Twice as many males as females want driverless cars, according to the Kanetix.ca study

The online survey, conducted last month with a nationally representative sample of 1,095 Canadians, was released on Monday, in advance of the Consumer Electronics Show in Las Vegas, Nevada, to be held from Jan. 6 to 9. A survey sample of this size is accurate to within +/-3 percentage points, 19 times out of 20.

According to the study, when asked if they would use a driverless car, 23% of respondents said “no thanks, they love driving too much.” One-quarter (25%) said yes, they “can’t wait for the day driverless cars will be available” and 52% said maybe, “it would depend on the technology.”

In terms of geography, Western Canadians are the least likely to want the driverless car, with Quebec and Ontario being the most enthusiastic. There are also differences among age and gender. Almost twice as many males as females want driverless cars, and the younger demographic, age 18 to 34, are the most excited, added a statement from KANETIX, a Canadian online insurance marketplace that provides over a million quotes per year to consumers looking for insurance, as well as comparisons for mortgage rates and credit cards. [click image below to enlarge]

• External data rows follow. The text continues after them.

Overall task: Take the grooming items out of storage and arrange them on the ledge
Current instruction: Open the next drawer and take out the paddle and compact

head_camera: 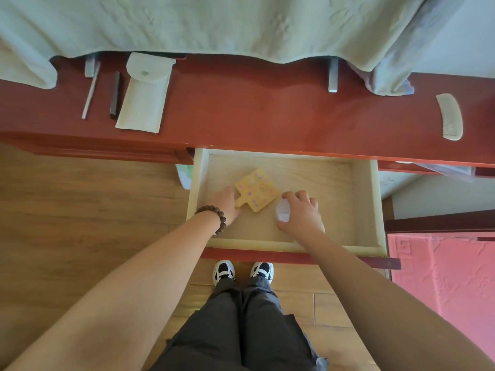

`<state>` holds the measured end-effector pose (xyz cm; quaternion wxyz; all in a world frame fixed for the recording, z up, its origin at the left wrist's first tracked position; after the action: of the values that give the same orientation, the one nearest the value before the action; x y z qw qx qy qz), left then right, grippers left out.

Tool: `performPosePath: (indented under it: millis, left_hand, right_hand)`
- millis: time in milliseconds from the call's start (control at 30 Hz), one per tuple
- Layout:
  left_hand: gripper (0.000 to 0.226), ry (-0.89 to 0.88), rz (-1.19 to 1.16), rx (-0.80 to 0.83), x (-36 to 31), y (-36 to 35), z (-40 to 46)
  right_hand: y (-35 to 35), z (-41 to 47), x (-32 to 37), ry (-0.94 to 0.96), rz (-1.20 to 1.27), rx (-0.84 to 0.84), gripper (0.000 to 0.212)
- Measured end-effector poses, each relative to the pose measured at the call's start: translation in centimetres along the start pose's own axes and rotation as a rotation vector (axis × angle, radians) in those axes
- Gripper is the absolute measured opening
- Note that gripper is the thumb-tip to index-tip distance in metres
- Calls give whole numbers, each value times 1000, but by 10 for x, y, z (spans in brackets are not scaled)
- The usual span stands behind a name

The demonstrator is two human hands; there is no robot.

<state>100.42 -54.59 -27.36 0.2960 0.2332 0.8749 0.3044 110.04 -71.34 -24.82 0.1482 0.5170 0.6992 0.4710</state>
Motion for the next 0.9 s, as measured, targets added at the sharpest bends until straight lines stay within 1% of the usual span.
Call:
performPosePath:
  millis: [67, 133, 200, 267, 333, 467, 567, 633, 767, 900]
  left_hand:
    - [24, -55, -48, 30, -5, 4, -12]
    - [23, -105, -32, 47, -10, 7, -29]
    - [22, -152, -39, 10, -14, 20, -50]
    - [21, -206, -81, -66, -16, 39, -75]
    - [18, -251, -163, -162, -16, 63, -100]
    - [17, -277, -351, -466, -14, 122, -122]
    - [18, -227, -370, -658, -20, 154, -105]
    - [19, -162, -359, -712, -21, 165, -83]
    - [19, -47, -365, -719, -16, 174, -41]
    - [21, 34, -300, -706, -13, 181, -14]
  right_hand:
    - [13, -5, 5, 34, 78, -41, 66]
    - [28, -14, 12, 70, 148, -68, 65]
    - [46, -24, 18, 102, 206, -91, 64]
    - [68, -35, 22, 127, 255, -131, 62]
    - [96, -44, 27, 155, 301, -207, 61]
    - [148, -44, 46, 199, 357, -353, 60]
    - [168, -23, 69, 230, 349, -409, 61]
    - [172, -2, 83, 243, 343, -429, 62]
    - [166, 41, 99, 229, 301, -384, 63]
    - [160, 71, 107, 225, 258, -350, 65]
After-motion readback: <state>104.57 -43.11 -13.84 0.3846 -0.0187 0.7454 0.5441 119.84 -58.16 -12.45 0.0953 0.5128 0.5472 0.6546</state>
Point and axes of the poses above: each hand's wrist, its own z-axis towards the middle knuckle, its own y-axis out of the back of the hand, x = y × z, the point moved 9 cm from there along z, towards the middle knuckle, and after that the axes turned 5 degrees about -z, right-handed, at the moved point
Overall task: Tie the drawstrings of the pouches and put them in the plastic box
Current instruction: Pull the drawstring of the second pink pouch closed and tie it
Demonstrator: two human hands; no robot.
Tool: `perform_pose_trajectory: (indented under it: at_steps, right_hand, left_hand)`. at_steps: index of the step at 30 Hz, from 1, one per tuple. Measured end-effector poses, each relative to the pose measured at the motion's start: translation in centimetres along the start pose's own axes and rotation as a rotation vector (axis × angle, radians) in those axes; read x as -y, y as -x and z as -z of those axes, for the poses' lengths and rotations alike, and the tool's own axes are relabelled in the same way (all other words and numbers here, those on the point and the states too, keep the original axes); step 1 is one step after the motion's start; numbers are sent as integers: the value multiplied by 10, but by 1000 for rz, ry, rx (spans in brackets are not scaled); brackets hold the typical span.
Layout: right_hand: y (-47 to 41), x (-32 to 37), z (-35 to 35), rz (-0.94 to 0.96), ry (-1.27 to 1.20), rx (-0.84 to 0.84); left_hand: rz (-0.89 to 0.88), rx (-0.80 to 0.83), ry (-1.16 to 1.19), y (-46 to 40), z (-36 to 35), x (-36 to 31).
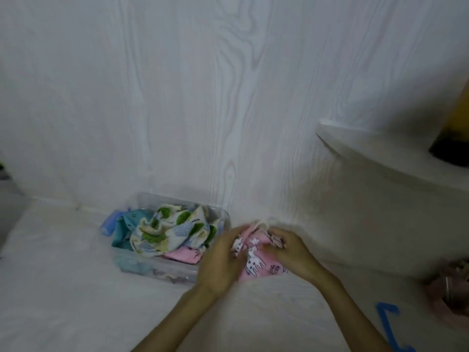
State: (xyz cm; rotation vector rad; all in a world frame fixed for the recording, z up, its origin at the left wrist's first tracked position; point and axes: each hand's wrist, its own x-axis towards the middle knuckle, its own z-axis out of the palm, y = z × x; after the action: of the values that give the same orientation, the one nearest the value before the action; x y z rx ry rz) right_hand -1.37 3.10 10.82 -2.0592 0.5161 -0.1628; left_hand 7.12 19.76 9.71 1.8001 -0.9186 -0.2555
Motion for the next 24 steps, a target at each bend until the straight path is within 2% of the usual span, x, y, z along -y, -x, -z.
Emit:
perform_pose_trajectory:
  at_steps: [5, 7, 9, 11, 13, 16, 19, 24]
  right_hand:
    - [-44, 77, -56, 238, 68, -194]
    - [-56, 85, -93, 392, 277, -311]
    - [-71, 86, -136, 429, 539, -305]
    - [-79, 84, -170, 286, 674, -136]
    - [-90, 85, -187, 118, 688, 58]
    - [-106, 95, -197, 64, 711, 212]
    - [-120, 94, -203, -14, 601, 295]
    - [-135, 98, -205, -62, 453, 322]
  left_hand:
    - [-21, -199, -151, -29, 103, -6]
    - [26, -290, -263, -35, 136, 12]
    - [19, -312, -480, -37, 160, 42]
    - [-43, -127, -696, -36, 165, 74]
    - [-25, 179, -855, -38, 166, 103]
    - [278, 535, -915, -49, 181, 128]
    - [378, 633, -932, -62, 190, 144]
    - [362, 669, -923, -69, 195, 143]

23% of respondents said they would not use a driverless car, while 25% said they would

The survey found that a majority of Canadians said that driverless cars will be safer. Fifty-one per cent believe there will be fewer accidents and 61% think the elimination of risks like speeding and drunk driving will be among the best outcomes of driverless vehicles. Other benefits include a more enjoyable and relaxing drive (39%), less stress (35%), and not worrying about parking (22%). And 19% think a driverless car is just “plain cool,” the release said.

“It is not surprising that in Ontario, with some of the busiest and longest commuting times in the country, a less stressful commute was considered one of the top benefits of a driverless car,” KANETIX said in the release. “Whether they want to drive or be driven, it is likely most people would agree that a positive feature of driverless cars is that the dreaded parallel parking would be a thing of the past.”

Andrew Lo, chief marketing officer at tech expert at Kanetix.ca, said that driverless vehicles could be a reality in the next few years, as companies like Google and major auto manufacturers obtain permits to test autonomous technologies. “While it is fun to imagine the possibilities these innovations present, we wanted to find out from Canadian consumers how they truly felt about the possibility of sharing the road with self-driving cars.”